Task item: Copy out each line of the entries where the word "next" is present.

The data:
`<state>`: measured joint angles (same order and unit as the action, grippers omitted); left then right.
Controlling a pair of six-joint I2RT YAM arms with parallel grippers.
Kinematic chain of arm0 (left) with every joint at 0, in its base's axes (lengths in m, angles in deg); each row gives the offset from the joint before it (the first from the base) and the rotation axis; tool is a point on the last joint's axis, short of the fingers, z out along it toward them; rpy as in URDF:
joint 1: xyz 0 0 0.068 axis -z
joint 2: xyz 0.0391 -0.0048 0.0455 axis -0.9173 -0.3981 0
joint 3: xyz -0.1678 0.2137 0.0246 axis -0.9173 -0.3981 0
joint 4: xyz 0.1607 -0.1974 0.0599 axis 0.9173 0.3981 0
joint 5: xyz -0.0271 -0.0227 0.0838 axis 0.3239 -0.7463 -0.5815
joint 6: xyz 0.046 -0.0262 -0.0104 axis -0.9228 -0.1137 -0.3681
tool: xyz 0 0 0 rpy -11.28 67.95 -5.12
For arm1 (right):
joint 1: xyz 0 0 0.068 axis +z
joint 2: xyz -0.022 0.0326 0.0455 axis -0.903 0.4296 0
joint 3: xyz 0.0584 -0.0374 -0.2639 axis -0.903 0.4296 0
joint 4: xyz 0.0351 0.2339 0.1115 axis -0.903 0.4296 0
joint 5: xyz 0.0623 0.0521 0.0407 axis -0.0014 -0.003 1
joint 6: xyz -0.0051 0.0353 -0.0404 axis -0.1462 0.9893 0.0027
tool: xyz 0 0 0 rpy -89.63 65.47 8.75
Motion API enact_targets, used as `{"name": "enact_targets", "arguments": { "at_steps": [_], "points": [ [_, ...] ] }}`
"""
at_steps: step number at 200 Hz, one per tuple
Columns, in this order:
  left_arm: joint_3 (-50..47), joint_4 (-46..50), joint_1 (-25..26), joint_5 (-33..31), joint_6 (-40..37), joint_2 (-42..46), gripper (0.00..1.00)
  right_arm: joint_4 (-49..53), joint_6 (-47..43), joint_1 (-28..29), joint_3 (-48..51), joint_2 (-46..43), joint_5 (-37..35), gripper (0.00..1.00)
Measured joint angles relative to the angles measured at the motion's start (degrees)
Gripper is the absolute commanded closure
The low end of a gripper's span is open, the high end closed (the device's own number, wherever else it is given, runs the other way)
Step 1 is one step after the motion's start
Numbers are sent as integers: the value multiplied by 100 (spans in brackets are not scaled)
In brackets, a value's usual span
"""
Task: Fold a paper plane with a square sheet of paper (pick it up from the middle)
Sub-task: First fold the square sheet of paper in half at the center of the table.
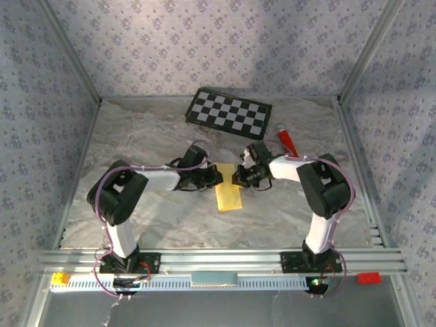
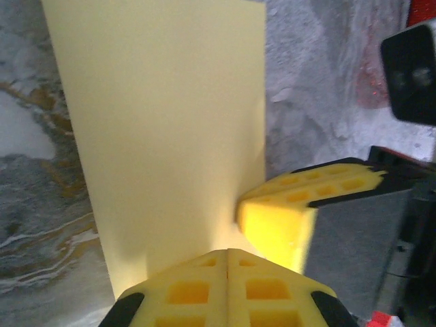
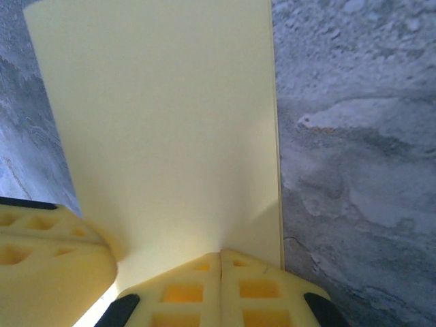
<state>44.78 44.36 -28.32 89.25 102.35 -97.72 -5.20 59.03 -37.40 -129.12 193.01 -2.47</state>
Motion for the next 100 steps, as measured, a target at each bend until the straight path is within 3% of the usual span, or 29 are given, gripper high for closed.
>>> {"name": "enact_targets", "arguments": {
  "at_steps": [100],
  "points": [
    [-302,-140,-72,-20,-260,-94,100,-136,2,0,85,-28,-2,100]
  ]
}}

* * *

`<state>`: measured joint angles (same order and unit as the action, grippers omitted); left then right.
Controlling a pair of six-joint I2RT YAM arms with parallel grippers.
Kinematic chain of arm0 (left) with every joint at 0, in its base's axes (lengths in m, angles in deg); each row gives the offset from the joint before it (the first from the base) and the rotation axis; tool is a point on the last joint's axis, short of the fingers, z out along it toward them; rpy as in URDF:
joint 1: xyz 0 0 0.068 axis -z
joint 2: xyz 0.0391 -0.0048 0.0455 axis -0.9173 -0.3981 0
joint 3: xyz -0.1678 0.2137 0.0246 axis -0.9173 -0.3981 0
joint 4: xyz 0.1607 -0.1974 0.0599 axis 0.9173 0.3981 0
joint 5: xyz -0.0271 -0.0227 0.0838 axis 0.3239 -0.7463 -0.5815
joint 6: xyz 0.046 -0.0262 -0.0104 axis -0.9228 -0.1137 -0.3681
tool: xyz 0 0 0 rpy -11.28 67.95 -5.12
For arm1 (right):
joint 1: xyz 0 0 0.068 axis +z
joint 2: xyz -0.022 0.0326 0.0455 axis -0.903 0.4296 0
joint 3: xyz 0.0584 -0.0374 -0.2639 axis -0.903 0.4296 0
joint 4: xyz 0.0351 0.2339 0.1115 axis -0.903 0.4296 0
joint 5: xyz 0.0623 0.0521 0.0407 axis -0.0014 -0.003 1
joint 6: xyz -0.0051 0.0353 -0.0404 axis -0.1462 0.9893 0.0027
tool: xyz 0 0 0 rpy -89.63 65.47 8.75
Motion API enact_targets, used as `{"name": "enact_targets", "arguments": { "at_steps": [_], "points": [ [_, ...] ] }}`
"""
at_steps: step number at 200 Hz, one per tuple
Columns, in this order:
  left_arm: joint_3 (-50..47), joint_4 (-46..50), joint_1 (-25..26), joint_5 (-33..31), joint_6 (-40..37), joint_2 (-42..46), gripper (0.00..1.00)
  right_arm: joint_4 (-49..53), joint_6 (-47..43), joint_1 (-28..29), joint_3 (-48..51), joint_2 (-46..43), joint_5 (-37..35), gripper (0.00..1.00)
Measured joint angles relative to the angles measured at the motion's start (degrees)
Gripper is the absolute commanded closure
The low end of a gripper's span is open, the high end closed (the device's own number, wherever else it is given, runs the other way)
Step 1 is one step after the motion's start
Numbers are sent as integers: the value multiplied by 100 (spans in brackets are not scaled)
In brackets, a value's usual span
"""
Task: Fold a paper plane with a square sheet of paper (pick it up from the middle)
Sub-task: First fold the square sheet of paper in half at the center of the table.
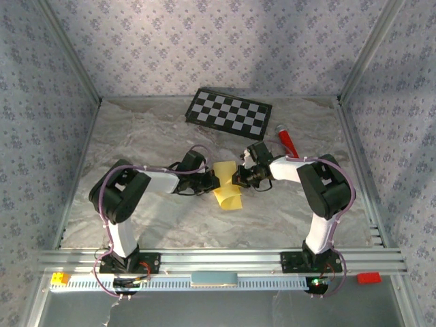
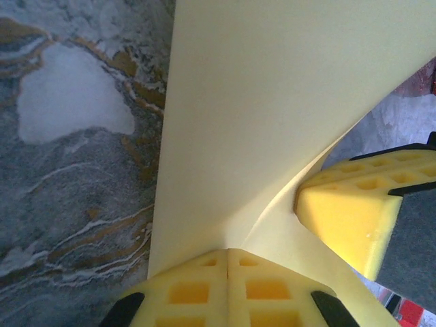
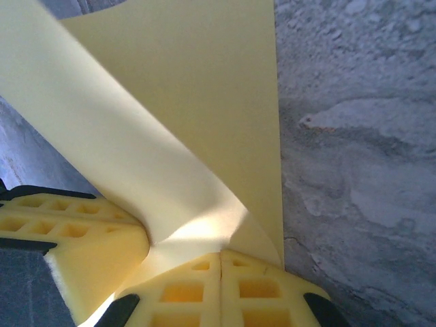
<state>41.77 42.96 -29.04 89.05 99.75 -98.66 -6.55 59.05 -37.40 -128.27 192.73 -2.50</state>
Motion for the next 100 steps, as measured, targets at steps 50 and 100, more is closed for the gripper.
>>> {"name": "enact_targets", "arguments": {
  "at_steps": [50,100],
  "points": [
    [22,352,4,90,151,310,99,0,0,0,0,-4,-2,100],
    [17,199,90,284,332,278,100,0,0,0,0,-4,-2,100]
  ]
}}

Solution for this problem:
Motion for the next 100 steps, as measured, a target at each bend until the straight path is within 3% of the usual span, or 29 are given, gripper high for closed.
Motion for the next 100 steps, as measured, targets at steps 50 and 100, more is closed for the gripper.

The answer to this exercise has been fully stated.